The reason is not just Avastin’s astronomically high cost. At $80,000-$100,000 per patient per year, or about $1 billion a year, it’s a pricey drug, to be sure. But the total cost, about $1 billion a year in the U.S., is only a tiny fraction, just over a third of 1%, of our $2.8 trillion health care bill. The importance of the FDA’s decision lies more in the signal it sends about our willingness to address health care spending head on.

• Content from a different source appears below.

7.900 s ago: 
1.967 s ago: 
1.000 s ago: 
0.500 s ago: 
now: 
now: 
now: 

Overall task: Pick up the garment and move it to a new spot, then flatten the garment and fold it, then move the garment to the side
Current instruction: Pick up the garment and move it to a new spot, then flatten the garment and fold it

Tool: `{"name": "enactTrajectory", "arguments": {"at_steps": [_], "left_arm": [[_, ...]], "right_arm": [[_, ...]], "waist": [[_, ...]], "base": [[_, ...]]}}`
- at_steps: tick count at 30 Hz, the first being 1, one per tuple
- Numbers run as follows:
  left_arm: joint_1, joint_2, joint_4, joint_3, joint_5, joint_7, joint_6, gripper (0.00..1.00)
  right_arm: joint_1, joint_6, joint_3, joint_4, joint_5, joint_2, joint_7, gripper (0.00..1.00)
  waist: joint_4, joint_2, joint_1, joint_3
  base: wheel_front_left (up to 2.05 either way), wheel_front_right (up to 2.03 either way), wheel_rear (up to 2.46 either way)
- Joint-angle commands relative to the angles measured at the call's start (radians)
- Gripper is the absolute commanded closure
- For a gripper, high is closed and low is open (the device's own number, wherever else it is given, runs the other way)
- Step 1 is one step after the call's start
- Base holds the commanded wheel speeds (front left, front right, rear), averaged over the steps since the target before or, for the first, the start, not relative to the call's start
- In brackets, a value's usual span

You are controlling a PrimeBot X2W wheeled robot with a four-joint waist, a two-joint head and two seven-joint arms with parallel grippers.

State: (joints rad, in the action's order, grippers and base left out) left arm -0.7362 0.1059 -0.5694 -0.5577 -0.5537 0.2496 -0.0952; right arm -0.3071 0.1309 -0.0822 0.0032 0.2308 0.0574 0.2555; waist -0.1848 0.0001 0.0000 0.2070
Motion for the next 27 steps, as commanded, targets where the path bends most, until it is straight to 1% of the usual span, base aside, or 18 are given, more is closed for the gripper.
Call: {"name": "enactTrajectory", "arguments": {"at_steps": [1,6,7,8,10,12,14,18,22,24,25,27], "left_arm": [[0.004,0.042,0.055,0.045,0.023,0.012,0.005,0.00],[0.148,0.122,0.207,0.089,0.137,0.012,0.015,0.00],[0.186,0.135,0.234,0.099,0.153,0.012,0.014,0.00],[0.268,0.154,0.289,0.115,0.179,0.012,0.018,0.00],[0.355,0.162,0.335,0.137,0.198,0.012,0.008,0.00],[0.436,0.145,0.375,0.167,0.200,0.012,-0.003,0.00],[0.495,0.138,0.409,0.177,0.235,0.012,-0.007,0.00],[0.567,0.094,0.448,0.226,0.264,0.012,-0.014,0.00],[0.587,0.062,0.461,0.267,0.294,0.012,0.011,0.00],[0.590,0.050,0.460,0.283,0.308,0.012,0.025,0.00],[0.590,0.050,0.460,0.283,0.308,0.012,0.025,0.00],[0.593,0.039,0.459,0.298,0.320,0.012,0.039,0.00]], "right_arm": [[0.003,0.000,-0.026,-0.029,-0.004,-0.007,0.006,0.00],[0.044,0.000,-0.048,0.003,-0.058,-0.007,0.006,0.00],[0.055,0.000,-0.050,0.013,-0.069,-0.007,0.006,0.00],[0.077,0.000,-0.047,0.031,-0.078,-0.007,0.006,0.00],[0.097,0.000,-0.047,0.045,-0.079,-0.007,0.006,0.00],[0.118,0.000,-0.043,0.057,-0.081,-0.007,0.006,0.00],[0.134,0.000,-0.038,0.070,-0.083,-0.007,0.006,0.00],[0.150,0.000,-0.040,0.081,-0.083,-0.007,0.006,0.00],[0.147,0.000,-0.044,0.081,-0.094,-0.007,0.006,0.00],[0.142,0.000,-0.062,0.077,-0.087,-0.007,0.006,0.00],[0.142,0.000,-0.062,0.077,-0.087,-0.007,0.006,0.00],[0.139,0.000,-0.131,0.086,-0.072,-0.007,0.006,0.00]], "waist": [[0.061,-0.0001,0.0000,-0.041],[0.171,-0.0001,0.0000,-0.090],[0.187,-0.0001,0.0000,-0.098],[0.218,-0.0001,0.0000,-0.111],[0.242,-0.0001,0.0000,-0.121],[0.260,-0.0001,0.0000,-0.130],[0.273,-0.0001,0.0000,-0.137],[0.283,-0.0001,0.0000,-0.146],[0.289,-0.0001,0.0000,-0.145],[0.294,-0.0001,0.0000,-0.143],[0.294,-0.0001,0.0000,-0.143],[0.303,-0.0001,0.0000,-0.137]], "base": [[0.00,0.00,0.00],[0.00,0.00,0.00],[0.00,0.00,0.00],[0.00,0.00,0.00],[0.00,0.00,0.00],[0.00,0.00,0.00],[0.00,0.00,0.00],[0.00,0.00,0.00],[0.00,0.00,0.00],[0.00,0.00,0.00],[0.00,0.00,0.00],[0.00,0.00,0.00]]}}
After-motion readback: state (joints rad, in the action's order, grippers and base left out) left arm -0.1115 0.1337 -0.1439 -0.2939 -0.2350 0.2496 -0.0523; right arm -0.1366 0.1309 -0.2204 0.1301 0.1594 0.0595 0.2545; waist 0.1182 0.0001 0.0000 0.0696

Ten years ago, health care accounted for 20% of federal spending. Today, the federal government spends more on health care than it does on defense, because health care costs are rising faster than the rest of the economy. If the current trend continues, according to the non-partisan Congressional Budget Office, by the year 2082, health care will eat up more than half of our entire economy.

In other words, our long-term debt problem is really a health care spending problem. We can’t have a functional economy that’s half health care, and the question is not whether we will get our health care spending house in order, but rather how and when.

There are really only two ways to bend the health care cost curve, one of which is to slash the prices paid for medical services. That’s the path we are now set to take due to the Supercommittee’s failure to come to an agreement for fixing the federal budget. Congress has been left with the task of cutting reimbursements to hospitals, doctors, nursing homes and other health care providers by 2% per year for the next decade.

This might seem like the most direct way to cut costs, but it’s a mirage. Medicare already pays less for any given medical service than does private insurance, and more doctors will refuse to care for Medicare beneficiaries if rates drop further, at least as long as they can get higher reimbursement rates from private insurance. Many hospitals will also wriggle out of Medicare’s lower prices, most likely by engaging in cost shifting — charging higher prices to private insurers and employers to make up for the losses they incur taking care of Medicare patients.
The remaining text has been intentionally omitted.